The endogenous anti-angiogenic VEGF isoform, VEGF₁₆₅b inhibits human tumour growth in mice

Vascular endothelial growth factor-A is widely regarded as the principal stimulator of angiogenesis required for tumour growth. VEGF is generated as multiple isoforms of two families, the pro-angiogenic family generated by proximal splice site selection in the terminal exon, termed VEGF_xxx, and the anti-angiogenic family formed by distal splice site selection in the terminal exon, termed VEGF_xxxb, where xxx is the amino acid number. The most studied isoforms, VEGF₁₆₅ and VEGF₁₆₅b have been shown to be present in tumour and normal tissues respectively. VEGF ₁₆₅b has been shown to inhibit VEGF- and hypoxia-induced angiogenesis, and VEGF-induced cell migration and proliferation in vitro. Here we show that overexpression of VEGF₁₆₅b by tumour cells inhibits the growth of prostate carcinoma, Ewing's sarcoma and renal cell carcinoma in xenografted mouse tumour models.
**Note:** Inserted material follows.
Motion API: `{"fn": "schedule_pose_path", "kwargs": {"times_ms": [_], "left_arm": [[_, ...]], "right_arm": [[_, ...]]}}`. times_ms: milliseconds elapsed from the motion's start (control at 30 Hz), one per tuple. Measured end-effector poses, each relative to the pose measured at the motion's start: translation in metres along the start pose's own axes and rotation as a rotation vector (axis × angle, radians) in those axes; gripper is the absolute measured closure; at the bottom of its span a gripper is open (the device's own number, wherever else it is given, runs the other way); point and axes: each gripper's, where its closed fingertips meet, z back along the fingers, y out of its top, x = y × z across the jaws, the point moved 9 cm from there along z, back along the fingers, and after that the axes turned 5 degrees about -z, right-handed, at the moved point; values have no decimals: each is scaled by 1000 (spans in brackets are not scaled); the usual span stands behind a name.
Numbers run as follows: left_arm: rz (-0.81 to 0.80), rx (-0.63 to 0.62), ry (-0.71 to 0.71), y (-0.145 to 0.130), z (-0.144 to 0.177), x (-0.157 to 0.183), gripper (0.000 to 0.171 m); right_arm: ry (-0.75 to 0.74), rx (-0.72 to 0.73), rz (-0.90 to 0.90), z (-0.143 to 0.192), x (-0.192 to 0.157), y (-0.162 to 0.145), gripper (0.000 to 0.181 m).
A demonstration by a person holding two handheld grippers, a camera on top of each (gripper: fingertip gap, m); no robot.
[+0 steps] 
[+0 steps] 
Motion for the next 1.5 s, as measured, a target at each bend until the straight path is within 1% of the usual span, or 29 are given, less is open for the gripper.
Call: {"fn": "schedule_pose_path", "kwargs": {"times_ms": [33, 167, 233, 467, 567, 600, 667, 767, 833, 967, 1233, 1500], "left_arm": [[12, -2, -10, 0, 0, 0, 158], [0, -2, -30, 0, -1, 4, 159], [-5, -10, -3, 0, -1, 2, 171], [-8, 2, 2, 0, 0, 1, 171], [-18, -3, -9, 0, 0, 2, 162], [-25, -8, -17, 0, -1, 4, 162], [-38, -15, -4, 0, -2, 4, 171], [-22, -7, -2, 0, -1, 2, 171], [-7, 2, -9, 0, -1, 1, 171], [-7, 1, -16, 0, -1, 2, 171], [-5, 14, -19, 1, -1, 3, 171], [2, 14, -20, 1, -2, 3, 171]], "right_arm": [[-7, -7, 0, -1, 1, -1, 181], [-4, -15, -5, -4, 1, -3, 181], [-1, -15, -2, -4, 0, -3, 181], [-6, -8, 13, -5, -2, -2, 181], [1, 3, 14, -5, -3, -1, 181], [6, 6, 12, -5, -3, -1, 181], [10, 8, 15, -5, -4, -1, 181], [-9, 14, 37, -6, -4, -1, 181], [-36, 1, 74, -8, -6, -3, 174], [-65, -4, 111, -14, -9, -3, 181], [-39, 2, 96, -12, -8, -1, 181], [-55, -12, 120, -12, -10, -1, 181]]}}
Moreover, VEGF₁₆₅b overexpression inhibited tumour cell-mediated migration and proliferation of endothelial cells. These data show that overexpression of VEGF₁₆₅b can inhibit growth of multiple tumour types in vivo indicating that VEGF₁₆₅b has potential as an anti-angiogenic, anti-tumour strategy in a number of different tumour types, either by control of VEGF₁₆₅b expression by regulation of splicing, overexpression of VEGF₁₆₅b, or therapeutic delivery of VEGF₁₆₅b to tumours.